Lo studio sul ratto spinoso Amami, riportato nell’articolo del professore Asato Kuroiwa del Dipartimento di Biologia dell’Unversità di Hokkaido, in particolare, fa desumere che, anche in carenza del gene SRY, vi è la generazione del sesso maschile. In tale ricerca, si è scoperto che nel cromosoma numero 3 nel ratto spinoso, il quale è vicino al gene S0X9, vi risieda una differenza genetica tra sesso femminile e maschile.
La distinzione tra i due sessi, in particolare, è determinata dal fatto che il corredo cromosomico maschile contenga comunque un frammento di DNA non presente nelle femmine e che questo si sia trasferito dall’estinto cromosoma Y, permettendo di continuare l’evoluzione del genere maschile. Per questo motivo, ciò potrebbe accadere anche nell’essere umano, generando un nuovo gene responsabile della determinazione del sesso maschile, per poter dare continuità alla specie umana.

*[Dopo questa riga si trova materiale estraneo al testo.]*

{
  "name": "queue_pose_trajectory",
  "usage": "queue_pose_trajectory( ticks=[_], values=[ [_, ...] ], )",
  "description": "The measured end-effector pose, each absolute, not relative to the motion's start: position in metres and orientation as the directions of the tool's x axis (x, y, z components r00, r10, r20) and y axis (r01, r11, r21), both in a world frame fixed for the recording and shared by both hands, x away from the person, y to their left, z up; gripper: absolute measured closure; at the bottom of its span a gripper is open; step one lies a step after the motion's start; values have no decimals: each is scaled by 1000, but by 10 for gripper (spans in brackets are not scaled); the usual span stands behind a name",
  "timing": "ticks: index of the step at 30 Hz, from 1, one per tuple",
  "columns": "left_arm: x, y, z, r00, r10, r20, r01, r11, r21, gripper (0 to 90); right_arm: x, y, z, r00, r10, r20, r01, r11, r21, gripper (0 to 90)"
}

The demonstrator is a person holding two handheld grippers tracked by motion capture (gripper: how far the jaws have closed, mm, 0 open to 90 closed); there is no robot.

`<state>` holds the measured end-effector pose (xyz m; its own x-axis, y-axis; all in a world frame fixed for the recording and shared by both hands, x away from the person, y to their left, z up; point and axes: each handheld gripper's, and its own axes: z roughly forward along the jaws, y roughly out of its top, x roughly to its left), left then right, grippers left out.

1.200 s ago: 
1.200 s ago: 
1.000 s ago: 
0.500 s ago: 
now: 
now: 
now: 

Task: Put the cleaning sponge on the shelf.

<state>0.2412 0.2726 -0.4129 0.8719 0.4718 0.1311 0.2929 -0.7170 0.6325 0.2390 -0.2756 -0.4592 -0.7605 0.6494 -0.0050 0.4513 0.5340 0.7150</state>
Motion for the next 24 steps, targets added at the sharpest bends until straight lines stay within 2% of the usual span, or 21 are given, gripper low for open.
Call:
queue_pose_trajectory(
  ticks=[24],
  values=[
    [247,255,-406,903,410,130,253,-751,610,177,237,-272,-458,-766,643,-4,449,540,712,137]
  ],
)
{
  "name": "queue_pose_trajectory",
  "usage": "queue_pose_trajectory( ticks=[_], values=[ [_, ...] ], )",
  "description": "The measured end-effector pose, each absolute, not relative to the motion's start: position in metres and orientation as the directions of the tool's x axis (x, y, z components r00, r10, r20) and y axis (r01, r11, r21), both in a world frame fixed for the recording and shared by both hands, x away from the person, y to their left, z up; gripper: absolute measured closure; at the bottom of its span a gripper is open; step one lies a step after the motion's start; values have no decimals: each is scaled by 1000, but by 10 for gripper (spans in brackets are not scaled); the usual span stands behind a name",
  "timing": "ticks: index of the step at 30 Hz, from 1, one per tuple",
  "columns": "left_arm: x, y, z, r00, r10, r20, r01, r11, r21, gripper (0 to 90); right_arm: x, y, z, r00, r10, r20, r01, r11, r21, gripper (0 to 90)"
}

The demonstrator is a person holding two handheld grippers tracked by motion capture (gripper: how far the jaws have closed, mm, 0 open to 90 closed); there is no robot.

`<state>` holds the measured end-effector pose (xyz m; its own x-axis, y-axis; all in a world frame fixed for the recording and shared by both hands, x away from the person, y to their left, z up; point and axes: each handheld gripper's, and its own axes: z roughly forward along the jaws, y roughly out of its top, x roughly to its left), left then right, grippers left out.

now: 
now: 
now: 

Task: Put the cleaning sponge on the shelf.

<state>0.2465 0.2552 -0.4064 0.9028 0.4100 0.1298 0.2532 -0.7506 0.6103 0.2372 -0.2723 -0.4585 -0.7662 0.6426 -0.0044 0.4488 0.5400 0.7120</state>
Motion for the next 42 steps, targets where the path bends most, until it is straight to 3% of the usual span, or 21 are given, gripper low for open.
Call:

Inoltre, bisogna sottolineare un aspetto essenziale: il sesso maschile nell’embrione è determinato dal gene SRY, che si trova sul cromosoma Y e questo è, a sua volta, avviato dal gene SOX9. Va, tuttavia, considerato che vi sono anche altri geni che sono espressi in modo differente tra maschi e femmine e che questi non sono determinati da geni viventi sui cromosomi sessuali. Questi, ad esempio ESR1, codificano per i recettori degli estrogeni, che sono essenziali per la crescita femminile.
La risposta è no, nonostante il cromosoma Y stia subendo un processo di degradazione, dovuto alla mancanza di ricombinazione genetica, il corpo umano è comunque una “macchina” resiliente all’ambiente in grado di adattarsi ai cambiamenti e ad evolversi di conseguenza. Non bisogna, altresì, dimenticare il fattore ricerca, che contribuisce costantemente con sviluppi terapici sempre nuovi.